■ Aim of the exercise
Every record that follows must be duplicated exactly, with images left out.

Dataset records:
>>

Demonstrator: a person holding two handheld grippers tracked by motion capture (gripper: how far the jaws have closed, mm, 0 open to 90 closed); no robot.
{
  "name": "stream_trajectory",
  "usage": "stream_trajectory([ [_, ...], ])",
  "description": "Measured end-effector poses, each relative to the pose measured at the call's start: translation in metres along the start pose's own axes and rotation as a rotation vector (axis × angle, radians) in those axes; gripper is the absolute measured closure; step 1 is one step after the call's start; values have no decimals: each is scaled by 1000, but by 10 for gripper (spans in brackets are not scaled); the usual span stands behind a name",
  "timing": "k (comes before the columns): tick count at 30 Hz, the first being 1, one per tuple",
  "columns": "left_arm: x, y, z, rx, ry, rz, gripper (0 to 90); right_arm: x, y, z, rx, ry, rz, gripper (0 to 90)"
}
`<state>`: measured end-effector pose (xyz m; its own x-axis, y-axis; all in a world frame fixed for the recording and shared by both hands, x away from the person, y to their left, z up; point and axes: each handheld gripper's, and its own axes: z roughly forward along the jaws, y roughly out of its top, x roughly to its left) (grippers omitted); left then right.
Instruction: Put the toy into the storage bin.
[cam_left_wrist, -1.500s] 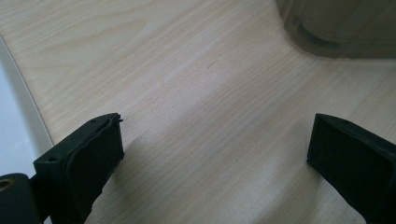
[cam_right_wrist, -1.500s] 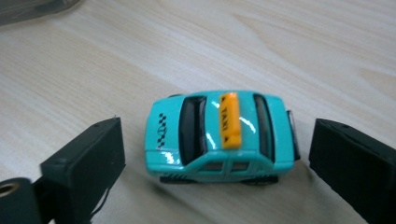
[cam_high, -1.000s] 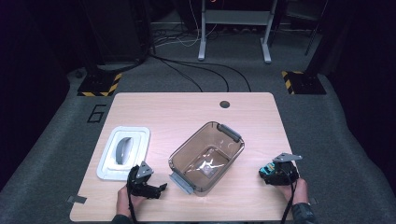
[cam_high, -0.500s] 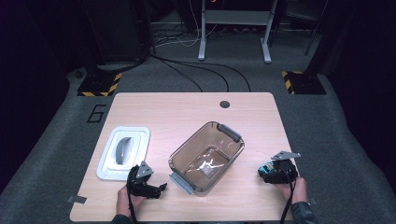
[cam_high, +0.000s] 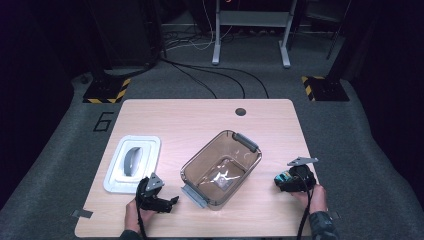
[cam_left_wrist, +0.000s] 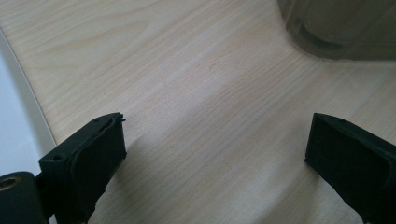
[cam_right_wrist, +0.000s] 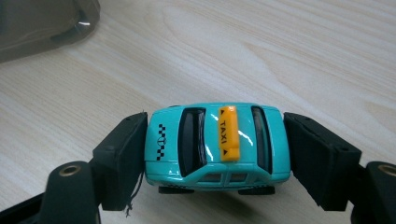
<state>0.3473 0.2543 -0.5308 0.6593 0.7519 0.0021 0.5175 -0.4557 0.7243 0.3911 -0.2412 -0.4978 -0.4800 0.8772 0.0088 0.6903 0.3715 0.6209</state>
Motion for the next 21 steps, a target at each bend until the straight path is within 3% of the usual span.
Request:
stream_trajectory([
  [21, 0, 0, 0, 3, 2, 0, 48, 1, 27, -1, 52, 1, 2, 243],
])
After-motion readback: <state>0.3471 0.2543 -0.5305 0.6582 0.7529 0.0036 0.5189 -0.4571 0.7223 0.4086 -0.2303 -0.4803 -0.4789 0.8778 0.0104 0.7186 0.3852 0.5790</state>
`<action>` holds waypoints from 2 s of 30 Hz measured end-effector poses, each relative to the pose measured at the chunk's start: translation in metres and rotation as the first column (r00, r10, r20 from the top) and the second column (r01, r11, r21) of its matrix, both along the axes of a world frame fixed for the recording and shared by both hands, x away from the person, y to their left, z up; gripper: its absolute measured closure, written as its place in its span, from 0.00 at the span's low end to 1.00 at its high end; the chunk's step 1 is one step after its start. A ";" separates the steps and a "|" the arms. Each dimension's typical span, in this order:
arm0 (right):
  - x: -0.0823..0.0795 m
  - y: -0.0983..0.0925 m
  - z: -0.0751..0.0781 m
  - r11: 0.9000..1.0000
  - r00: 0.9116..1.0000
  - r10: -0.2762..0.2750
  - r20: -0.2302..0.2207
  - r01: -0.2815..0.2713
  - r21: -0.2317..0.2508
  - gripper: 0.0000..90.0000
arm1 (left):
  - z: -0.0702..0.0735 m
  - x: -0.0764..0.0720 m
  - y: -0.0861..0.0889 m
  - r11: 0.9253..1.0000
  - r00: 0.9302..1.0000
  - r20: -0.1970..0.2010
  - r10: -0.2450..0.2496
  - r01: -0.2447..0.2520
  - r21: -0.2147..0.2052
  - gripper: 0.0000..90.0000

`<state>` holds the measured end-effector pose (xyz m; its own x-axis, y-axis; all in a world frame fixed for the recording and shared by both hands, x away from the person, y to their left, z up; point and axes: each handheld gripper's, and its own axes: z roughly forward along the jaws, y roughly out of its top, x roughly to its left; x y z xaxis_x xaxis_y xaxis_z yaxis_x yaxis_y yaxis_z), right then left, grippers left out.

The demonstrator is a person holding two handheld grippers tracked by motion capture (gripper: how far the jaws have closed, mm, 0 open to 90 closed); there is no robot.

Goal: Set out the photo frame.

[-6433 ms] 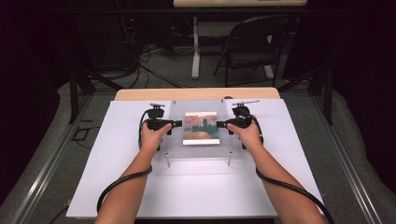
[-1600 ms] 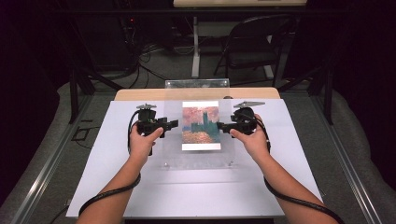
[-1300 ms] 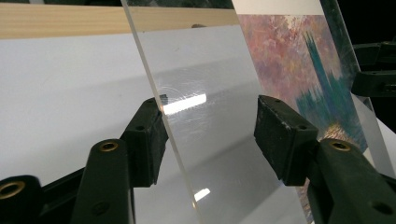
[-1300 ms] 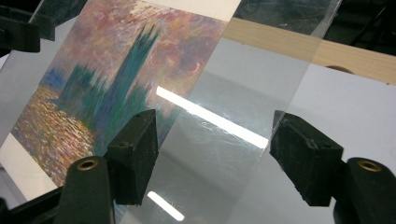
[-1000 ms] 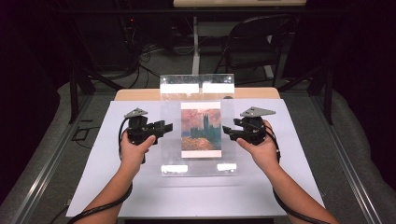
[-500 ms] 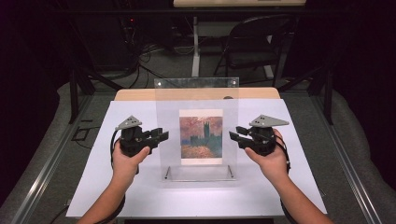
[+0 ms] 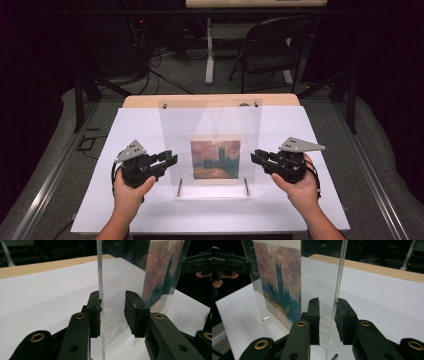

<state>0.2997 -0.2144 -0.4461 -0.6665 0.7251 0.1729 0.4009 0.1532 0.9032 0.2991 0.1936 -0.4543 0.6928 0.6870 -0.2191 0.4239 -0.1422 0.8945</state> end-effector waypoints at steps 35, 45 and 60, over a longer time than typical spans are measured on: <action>-0.014 -0.002 -0.005 1.000 1.000 0.026 0.004 -0.027 0.017 0.80 | -0.002 -0.015 0.001 1.000 1.000 0.002 0.008 -0.008 0.000 0.75; -0.018 0.003 -0.003 1.000 0.999 0.026 0.020 -0.026 0.000 0.68 | 0.003 -0.020 -0.005 0.998 0.999 0.001 0.041 -0.041 0.049 0.70; -0.022 0.008 0.000 0.998 0.997 0.022 0.067 -0.018 -0.054 0.33 | 0.009 -0.024 -0.006 0.994 0.998 0.000 0.063 -0.063 0.092 0.39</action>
<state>0.2773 -0.2060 -0.4464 -0.6900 0.7184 0.0883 0.3353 0.2091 0.9186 0.2750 0.1880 -0.4455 0.6467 0.7468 -0.1550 0.4376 -0.1969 0.8773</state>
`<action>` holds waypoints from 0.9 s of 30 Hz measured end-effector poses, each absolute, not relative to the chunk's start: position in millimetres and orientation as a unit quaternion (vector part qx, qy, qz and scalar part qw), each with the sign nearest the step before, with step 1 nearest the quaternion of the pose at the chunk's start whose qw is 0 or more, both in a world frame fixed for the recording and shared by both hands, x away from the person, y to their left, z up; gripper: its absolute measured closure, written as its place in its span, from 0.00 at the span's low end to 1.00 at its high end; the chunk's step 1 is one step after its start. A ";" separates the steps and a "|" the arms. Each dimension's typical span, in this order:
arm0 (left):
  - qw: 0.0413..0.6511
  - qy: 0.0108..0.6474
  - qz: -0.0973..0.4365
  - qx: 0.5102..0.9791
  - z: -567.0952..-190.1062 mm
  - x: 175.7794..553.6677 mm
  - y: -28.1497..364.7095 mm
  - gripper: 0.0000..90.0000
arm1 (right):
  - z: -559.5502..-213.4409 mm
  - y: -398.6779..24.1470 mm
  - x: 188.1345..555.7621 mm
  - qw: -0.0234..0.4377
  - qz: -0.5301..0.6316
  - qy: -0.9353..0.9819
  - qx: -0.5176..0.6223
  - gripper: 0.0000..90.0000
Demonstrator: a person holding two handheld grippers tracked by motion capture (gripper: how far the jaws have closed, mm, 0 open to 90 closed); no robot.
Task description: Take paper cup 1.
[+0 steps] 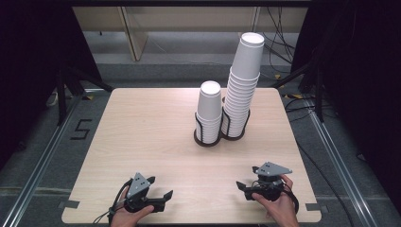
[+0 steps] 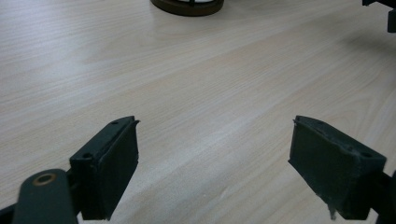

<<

■ Result of this task
Demonstrator: a person holding two handheld grippers tracked by motion capture (gripper: how far the jaws have closed, mm, 0 open to 90 closed); no robot.
{
  "name": "stream_trajectory",
  "usage": "stream_trajectory([ [_, ...], ])",
  "description": "Measured end-effector poses, each relative to the pose measured at the call's start: translation in metres along the start pose's own axes and rotation as a rotation vector (axis × angle, radians) in those axes; gripper is the absolute measured closure; step 1 is one step after the call's start; values have no decimals: each is scaled by 1000, but by 10 for gripper (spans in brackets are not scaled); the usual span stands behind a name",
  "timing": "k (comes before the columns): tick count at 30 Hz, the first being 1, one per tuple",
  "columns": "left_arm: x, y, z, rx, ry, rz, gripper (0 to 90); right_arm: x, y, z, rx, ry, rz, gripper (0 to 90)"
}
`<state>`: measured end-effector pose (xyz m; its own x-axis, y-axis; all in a world frame fixed for the recording and shared by both hands, x away from the person, y to their left, z up; point and axes: each handheld gripper's, and its own axes: z roughly forward along the jaws, y roughly out of its top, x roughly to its left) (grippers omitted); left then right.
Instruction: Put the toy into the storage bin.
[cam_left_wrist, -1.500s] 
[cam_right_wrist, -1.500s] 
[cam_high, -1.000s] 
[cam_high, -0.500s] 
[cam_high, +0.000s] 
[cam_left_wrist, +0.000s] 
[cam_right_wrist, +0.000s] 
<state>0.3473 0.2543 -0.5308 0.6593 0.7519 0.0021 0.5175 -0.4557 0.7243 0.3911 -0.2412 -0.4978 -0.4800 0.8772 0.0088 0.6903 0.3715 0.6209</state>
Motion for the next 21 steps, a target at each bend until the straight path is within 3% of the usual span.
Request:
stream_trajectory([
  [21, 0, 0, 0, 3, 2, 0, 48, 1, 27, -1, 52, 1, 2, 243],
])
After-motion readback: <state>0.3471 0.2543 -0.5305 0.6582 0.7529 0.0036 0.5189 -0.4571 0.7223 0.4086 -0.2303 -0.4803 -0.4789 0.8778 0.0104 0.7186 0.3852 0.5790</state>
`<action>` holds waypoints from 2 s of 30 Hz measured end-effector poses, each relative to the pose measured at the chunk's start: translation in metres and rotation as the first column (r00, r10, r20 from the top) and the second column (r01, r11, r21) of its matrix, both along the axes of a world frame fixed for the recording and shared by both hands, x away from the person, y to their left, z up; gripper: its absolute measured closure, written as its place in its span, from 0.00 at the span's low end to 1.00 at its high end; the chunk's step 1 is one step after its start. A ";" separates the steps and a "|" the arms. Each dimension's typical span, in this order:
arm0 (right):
  - x: -0.0823..0.0795 m
  - y: -0.0983..0.0925 m
  - z: -0.0751..0.0781 m
  - r11: 0.9000..1.0000
  - r00: 0.9116..1.0000
  - r10: -0.2762..0.2750
  - r20: -0.2302..0.2207
  - r01: -0.2815..0.2713
  - r21: -0.2317..0.2508
  - gripper: 0.0000..90.0000
arm1 (left):
  - z: -0.0702..0.0735 m
  - x: -0.0764..0.0720 m
  - y: -0.0861..0.0889 m
  - r11: 0.9253..1.0000
  - r00: 0.9302..1.0000
  - r20: -0.1970..0.2010
  - r10: -0.2450..0.2496
  - r01: -0.2447..0.2520
  - r21: -0.2147..0.2052
  - gripper: 0.0000..90.0000

`<state>` holds the measured end-effector pose (xyz m; its own x-axis, y-axis; all in a world frame fixed for the recording and shared by both hands, x away from the person, y to their left, z up; point and axes: each handheld gripper's, and its own axes: z roughly forward along the jaws, y roughly out of its top, x roughly to its left; x y z xaxis_x xaxis_y xaxis_z yaxis_x yaxis_y yaxis_z), right then left, grippers left out.

The demonstrator is a person holding two handheld grippers tracked by motion capture (gripper: how far the jaws have closed, mm, 0 open to 90 closed); there is no robot.

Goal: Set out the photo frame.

[-6433 ms] 
[-1600 ms] 
[-1300 ms] 
[-1300 ms] 
[-1000 ms] 
[-500 ms] 
[+0 ms] 

<state>0.2997 -0.2144 -0.4461 -0.6665 0.7251 0.1729 0.4009 0.1532 0.9032 0.2991 0.1936 -0.4543 0.6928 0.6870 -0.2191 0.4239 -0.1422 0.8945</state> end-effector waypoints at steps 35, 45 and 60, over a longer time than typical spans are measured on: <action>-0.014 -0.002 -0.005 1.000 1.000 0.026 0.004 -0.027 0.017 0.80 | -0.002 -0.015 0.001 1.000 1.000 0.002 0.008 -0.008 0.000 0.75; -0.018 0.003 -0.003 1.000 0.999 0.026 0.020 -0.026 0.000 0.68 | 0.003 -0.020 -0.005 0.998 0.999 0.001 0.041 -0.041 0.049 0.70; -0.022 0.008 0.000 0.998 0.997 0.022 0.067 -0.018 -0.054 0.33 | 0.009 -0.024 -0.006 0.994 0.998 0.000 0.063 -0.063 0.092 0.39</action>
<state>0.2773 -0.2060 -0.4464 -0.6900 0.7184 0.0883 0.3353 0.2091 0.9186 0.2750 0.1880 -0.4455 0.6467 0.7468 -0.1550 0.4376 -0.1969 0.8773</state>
`<action>` holds waypoints from 0.9 s of 30 Hz measured end-effector poses, each absolute, not relative to the chunk's start: position in millimetres and orientation as a unit quaternion (vector part qx, qy, qz and scalar part qw), each with the sign nearest the step before, with step 1 nearest the quaternion of the pose at the chunk's start whose qw is 0 or more, both in a world frame fixed for the recording and shared by both hands, x away from the person, y to their left, z up; gripper: its absolute measured closure, written as its place in its span, from 0.00 at the span's low end to 1.00 at its high end; the chunk's step 1 is one step after its start. A ";" separates the steps and a "|" the arms. Each dimension's typical span, in this order:
arm0 (left):
  - qw: 0.0413..0.6511
  - qy: 0.0108..0.6474
  - qz: -0.0973..0.4365
  - qx: 0.5102..0.9791
  - z: -567.0952..-190.1062 mm
  - x: 175.7794..553.6677 mm
  - y: -28.1497..364.7095 mm
  - gripper: 0.0000..90.0000
arm1 (right):
  - z: -559.5502..-213.4409 mm
  - y: -398.6779..24.1470 mm
  - x: 188.1345..555.7621 mm
  - qw: -0.0234..0.4377
  - qz: -0.5301..0.6316
  - qy: -0.9353..0.9819
  - qx: -0.5176..0.6223
  - gripper: 0.0000..90.0000
Demonstrator: a person holding two handheld grippers tracked by motion capture (gripper: how far the jaws have closed, mm, 0 open to 90 closed); no robot.
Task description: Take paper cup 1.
[+0 steps] 
[+0 steps] 

There is no more to this exercise.